Pre-Op through first month
NIGHT BEFORE SURGERY
Well, I am in North Carolina, the day before my surgery and it almost seems like a dream. I am not really scared or nervous; it is a feeling that I am not sure has a name, maybe disbelief. I started this process in early December and had surgery scheduled for February 10th, but had to cancel because on the day we were leaving to drive to NC, I came down with the flu. So a month later, here I am! I took my dose of Milk of Magnesia today and I think that is when reality hit me…. this is really happening. We had a five-hour drive up here and it was a good opportunity for my husband and I to talk without life (phones, kids, TV, etc.) interrupting. We talked about our fears and the excitement of it all. We both are a tad bit nervous about the actual surgery, who wouldn’t be? I think he is more scared than I am; he has never had any kind of surgery before. I have had two major surgeries, once at the age of 17 and again when I was about 20. I am 36 years old now.
I am scared about the afterwards, how do you give up something that has brought you comfort and joy for so many years. But with that being said, I keep forgetting that you really don’t have to give up food, you just need to reconfigure it back into your life in a normal way. I once read something that someone who had an MGB wrote, “life with food doesn’t end after MGB surgery, it just becomes normal.” Unfortunately, I do not remember who wrote it, but I wish I could because it is something that I repeat to myself daily when I start to panic about life after surgery. I would like to thank them because it truly helps me.
That is my biggest concern, of course, I am thrilled that I am going to lose weight and look darn good again, but I have to be honest…FOOD (clearly not good food) has been my friend for the last sixteen years. It sustained me through a really bad marriage in my very early twenties, it helped me through the years of being a single mom after my divorce and then after that, food was just my buddy. It had helped me so much, why give it up when life had stopped throwing curve balls?
My weight gain has been a gradual thing, gaining slowly since I was about twenty or so. When I look back on my life and think about what my weight has held me back from, it is really sad. So maybe my buddy, FOOD, really hasn’t been my buddy. I think you can compare it to an alcohol or drug addiction or having a man/woman in your life that just drains you and you can’t even see it.

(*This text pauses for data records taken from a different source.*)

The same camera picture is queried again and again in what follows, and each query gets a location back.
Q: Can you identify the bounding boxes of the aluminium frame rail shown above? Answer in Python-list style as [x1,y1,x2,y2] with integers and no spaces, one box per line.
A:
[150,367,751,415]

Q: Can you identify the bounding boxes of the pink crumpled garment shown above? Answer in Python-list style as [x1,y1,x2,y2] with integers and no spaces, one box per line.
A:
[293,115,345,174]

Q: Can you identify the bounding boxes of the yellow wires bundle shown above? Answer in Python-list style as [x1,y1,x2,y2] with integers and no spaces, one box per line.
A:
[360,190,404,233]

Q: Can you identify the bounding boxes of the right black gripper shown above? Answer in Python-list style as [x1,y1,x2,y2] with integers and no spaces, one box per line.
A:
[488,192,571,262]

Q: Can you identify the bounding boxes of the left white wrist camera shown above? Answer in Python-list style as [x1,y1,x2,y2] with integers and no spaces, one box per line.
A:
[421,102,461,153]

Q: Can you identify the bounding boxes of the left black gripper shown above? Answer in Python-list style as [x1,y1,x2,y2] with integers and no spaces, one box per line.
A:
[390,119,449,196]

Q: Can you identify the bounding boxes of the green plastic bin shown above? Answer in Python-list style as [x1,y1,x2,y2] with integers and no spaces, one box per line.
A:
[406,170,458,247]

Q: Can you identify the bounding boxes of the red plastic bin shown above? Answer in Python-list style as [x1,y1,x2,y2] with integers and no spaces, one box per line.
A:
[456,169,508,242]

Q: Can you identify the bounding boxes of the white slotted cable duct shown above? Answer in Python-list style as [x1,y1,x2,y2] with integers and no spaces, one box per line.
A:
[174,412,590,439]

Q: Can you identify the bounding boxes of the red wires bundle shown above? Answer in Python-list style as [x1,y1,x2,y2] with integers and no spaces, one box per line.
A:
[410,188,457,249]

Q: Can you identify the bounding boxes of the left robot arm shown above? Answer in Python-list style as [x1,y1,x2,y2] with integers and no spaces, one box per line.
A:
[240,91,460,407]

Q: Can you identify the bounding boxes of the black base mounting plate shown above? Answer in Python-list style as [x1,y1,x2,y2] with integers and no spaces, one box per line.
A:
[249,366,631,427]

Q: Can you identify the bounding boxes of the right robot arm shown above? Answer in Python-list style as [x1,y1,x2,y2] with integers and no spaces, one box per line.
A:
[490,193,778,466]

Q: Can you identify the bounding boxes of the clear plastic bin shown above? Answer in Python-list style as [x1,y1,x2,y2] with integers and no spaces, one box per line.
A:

When I was a teenager and going through “teenage times,” my mom use to shove a plant in my face and ask me what I saw…dirt, stems and some leaves. Then she would hold the plant back from me and ask me what I saw…well, the whole plant, leaves, flowers, etc. I guess that is what they call stepping back and seeing the whole picture. That is how I am feeling about the surgery tomorrow, now that it is actually going to happen. I have stepped back and I can see my past, how my relationship with food has really not allowed me to live my life as I should have and how things need to change.
I am beginning to see the whole picture, being a healthy adult is actually going to be an attainable goal now and the whole picture looks really good. Do you know that I gave up a guest spot on THE OPRAH SHOW because of my weight? Definitely, a once in a lifetime opportunity that I let pass me by because of my weight. When I travel, sometimes I am in cities where I have friends and I won’t see them because they have not seen me since I have gained so much weight. How sad is that? These people are my friends, but I am embarrassed.
I refuse to let any more opportunities pass me by, it will not happen to me again. I am taking control of my life and MGB surgery is going to help make it possible.